RBN || Jakarta
Pramono Anung menegaskan pentingnya kesiapan Pemerintah Provinsi DKI Jakarta dalam menghadapi dua tekanan besar yang berpotensi memengaruhi stabilitas ibu kota, yakni konflik global dan fenomena iklim ekstrem El Nino.
Pernyataan tersebut disampaikan saat membuka Musyawarah Perencanaan Pembangunan (Musrenbang) RKPD 2027 di Balai Kota Jakarta, Kamis (16/4/2026). Dalam forum strategis itu, Pramono mengingatkan bahwa dinamika global, khususnya konflik yang melibatkan Amerika Serikat, Israel, dan Iran, telah memberi dampak luas terhadap berbagai sektor.

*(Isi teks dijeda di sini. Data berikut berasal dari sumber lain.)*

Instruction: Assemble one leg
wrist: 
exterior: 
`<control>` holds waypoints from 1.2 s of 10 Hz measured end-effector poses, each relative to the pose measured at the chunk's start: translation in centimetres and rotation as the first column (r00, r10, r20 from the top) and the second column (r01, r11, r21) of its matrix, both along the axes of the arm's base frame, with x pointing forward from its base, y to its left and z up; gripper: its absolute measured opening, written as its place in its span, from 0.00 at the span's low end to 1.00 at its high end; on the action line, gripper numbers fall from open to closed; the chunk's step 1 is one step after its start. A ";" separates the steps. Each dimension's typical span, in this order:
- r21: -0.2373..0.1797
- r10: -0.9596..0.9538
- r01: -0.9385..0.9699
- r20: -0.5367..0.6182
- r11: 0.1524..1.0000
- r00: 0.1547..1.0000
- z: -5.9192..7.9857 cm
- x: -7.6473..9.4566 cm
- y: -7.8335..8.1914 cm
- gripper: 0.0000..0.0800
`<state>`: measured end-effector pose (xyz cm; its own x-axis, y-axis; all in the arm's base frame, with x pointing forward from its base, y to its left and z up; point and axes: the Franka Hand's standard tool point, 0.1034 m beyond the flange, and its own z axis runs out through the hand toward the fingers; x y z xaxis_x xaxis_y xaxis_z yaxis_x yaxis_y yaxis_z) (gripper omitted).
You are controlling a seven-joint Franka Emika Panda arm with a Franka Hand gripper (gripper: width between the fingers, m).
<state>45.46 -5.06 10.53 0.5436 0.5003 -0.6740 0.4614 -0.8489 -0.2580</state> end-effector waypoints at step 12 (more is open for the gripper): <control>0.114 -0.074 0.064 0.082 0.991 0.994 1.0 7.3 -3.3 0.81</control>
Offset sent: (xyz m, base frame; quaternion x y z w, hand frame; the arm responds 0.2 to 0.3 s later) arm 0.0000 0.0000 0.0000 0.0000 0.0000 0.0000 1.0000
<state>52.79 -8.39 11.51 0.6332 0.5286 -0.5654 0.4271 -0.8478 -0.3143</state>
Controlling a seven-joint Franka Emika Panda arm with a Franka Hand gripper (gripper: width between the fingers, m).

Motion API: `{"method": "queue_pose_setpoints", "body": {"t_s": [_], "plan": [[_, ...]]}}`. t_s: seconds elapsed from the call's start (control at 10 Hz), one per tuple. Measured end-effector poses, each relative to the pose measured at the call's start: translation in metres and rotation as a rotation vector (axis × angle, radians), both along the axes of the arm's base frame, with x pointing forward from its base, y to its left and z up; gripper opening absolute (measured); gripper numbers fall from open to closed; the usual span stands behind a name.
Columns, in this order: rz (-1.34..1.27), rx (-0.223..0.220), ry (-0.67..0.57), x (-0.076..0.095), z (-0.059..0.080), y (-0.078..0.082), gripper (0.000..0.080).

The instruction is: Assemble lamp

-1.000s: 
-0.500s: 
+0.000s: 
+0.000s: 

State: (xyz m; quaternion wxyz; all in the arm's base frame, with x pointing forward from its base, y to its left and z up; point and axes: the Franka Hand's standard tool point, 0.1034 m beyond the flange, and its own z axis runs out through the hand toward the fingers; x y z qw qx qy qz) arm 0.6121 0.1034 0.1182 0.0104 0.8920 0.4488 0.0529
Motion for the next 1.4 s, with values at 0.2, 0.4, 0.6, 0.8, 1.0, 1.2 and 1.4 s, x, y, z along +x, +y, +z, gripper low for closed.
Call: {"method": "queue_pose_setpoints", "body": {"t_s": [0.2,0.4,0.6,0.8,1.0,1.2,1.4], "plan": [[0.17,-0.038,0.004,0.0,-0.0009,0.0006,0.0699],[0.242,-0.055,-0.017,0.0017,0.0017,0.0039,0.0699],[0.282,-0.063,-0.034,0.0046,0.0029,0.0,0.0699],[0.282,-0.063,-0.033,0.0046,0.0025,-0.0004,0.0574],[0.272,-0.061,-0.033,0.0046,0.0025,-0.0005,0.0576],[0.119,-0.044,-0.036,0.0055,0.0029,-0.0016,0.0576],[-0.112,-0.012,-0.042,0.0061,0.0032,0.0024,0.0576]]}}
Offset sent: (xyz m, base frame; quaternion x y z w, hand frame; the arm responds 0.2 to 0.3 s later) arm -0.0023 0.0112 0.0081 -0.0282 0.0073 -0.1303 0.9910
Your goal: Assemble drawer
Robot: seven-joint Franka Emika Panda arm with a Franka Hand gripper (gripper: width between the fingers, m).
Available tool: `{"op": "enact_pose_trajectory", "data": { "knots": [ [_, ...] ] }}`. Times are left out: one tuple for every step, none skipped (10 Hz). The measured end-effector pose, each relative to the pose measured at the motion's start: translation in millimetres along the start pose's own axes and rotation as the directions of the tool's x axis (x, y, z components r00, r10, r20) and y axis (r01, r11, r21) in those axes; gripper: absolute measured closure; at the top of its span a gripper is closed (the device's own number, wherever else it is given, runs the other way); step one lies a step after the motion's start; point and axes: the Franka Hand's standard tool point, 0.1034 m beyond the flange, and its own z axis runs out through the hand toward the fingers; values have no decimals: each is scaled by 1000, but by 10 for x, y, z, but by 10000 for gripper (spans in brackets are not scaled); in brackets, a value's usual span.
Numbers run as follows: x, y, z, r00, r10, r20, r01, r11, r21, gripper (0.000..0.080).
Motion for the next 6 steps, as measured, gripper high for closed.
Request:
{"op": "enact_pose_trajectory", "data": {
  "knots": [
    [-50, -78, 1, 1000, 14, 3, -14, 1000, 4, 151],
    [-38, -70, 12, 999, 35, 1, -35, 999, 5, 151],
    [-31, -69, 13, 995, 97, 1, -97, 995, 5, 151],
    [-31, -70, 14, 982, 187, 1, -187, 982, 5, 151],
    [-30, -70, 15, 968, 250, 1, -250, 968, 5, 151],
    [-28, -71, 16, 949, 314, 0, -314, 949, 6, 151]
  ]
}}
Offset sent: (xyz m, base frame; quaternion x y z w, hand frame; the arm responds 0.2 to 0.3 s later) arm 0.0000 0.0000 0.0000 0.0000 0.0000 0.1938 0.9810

Menurutnya, eskalasi konflik internasional berpotensi memicu kenaikan harga bahan bakar minyak (BBM), mengganggu rantai pasok global, serta memberi tekanan pada perekonomian daerah. Oleh karena itu, ia menekankan pentingnya langkah antisipatif jangka pendek yang konkret dan terukur dari seluruh jajaran Pemprov DKI.
“Situasi ini tidak bisa diabaikan. Dampaknya nyata dan bisa dirasakan langsung oleh masyarakat. Kita harus siap dengan strategi yang cepat dan tepat,” ujarnya.
Selain faktor geopolitik, Pramono juga menyoroti ancaman El Nino yang diperkirakan berlangsung mulai pertengahan April hingga September 2026. Fenomena ini berpotensi memicu perubahan cuaca ekstrem yang dapat berdampak pada ketersediaan air, kesehatan masyarakat, hingga sektor ekonomi.
Sebagai pusat perekonomian nasional, Jakarta memiliki kontribusi signifikan terhadap Produk Domestik Bruto (PDB) Indonesia, yakni sekitar 16,61 persen. Hal ini menjadikan stabilitas Jakarta sebagai faktor krusial bagi ketahanan ekonomi nasional.
“Pengelolaan Jakarta tidak boleh keliru. Setiap kebijakan harus mempertimbangkan dampak luas, tidak hanya bagi warga Jakarta, tetapi juga bagi Indonesia secara keseluruhan,” tegasnya.
Melalui forum Musrenbang ini, Pemprov DKI diharapkan mampu merumuskan kebijakan pembangunan yang adaptif, responsif, dan berkelanjutan, guna memastikan Jakarta tetap tangguh menghadapi tantangan global dan perubahan iklim.